La salida del ahora ex ministro Marcelo Rivas Piasentini se inscribe en esa búsqueda y no es intempestiva. Aunque muchos hayan interpretado que el recambio ministerial fue producto de los descuentos salariales al sector docente, la decisión venía siendo meditada desde el día uno.

La crispación de los docentes ante la evidencia de que habían sufrido una drástica quita de haberes por haber participado de dos paros en marzo fue, al final de cuentas, la brecha temporal para producir un cambio que sirvió para descomprimir las tensiones por los descuentos. Y de consuno, se consumó una renovación de gabinete que estaba en carpeta.

Aunque para los sectores más críticos la dimisión de Rivas fue como ver rodar a una cabeza a modo de resarcimiento gestual por las podas salariales, el problema de fondo no emanó de la birome ministerial, sino de la matriz legislativa (decretos) aplicada para activar la resta desde el sistema de liquidaciones. Cuando se dieron cuenta de que habían habilitado un descuento desmesurado, el procedimiento automático estaba activado y era imposible de frenar pese a la orden en contrario impartida por las más altas esferas del Ejecutivo.

El propio gobernador admitió en declaraciones a la prensa que la distorsión entre los días de paro y la guadaña que pasó por los sueldos del sector educativo es atribuible a la fórmula contemplada en decretos vigentes, que a partir de ahora serán revisados y -de ser necesario- modificados en razón de que no contemplan reducciones parciales o fraccionadas.

Así, la salida del ahora ex ministro acaeció en medio de la polémica por los descuentos, pero sin admoniciones puertas adentro del Gobierno. De hecho, la voluntad de la actual administración es endurecer posiciones frente a la protesta de sectores como el amorfo movimiento de autoconvocados, desde donde agentes inorgánicos de la oposición acicatearon la bronca para sacar provecho de un momento económico harto complicado por la caída de la coparticipación.

Las fuentes consultadas por este cronista dan cuenta, además, del cansancio que embargaba al renunciado ministro luego de ocho años en la trinchera. Fueron dos períodos de gobierno en los que se dedicó a planificar la ingeniería financiera que permitió garantizar el cronograma salarial y la cadena de pagos, baluarte indiscutido de las gestiones de Vamos Corrientes. 

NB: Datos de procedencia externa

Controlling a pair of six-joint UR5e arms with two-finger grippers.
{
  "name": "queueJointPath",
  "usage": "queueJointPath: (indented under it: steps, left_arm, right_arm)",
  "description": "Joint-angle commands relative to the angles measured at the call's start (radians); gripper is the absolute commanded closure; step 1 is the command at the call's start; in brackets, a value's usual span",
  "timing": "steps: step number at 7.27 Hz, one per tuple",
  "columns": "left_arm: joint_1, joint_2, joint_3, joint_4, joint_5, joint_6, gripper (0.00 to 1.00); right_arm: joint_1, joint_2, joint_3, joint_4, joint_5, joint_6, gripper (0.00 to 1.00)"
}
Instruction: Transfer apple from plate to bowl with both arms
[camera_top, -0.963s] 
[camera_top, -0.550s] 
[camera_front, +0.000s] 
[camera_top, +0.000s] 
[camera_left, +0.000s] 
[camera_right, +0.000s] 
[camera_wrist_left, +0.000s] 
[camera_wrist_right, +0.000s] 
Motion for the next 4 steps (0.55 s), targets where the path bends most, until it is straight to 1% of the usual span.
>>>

Por lo que se sabe, Rivas Piasentini no se desvinculará por completo de las responsabilidades institucionales en el sector público. Todo indica que continuará en un rol menos agitado, pero con el teléfono directo para aportar expertise allí donde sea convocado.

El dato más demostrativo de que lo actuado hasta ahora en el Palacio de Hacienda está avalado por la autoridad política provincial es el nombre del reemplazante: se trata del contador Héctor Grachot, un técnico de carrera que responde a la consigna de renovar sin vulnerar el legado.

Con el nuevo ministro el gobernador juega a lo seguro, apoyado en la certeza de que las finanzas provinciales continuarán siendo manejadas bajo criterios de prudencia fiscal y transparencia administrativa. Una buena forma de ajustar el rumbo sin romper la continuidad.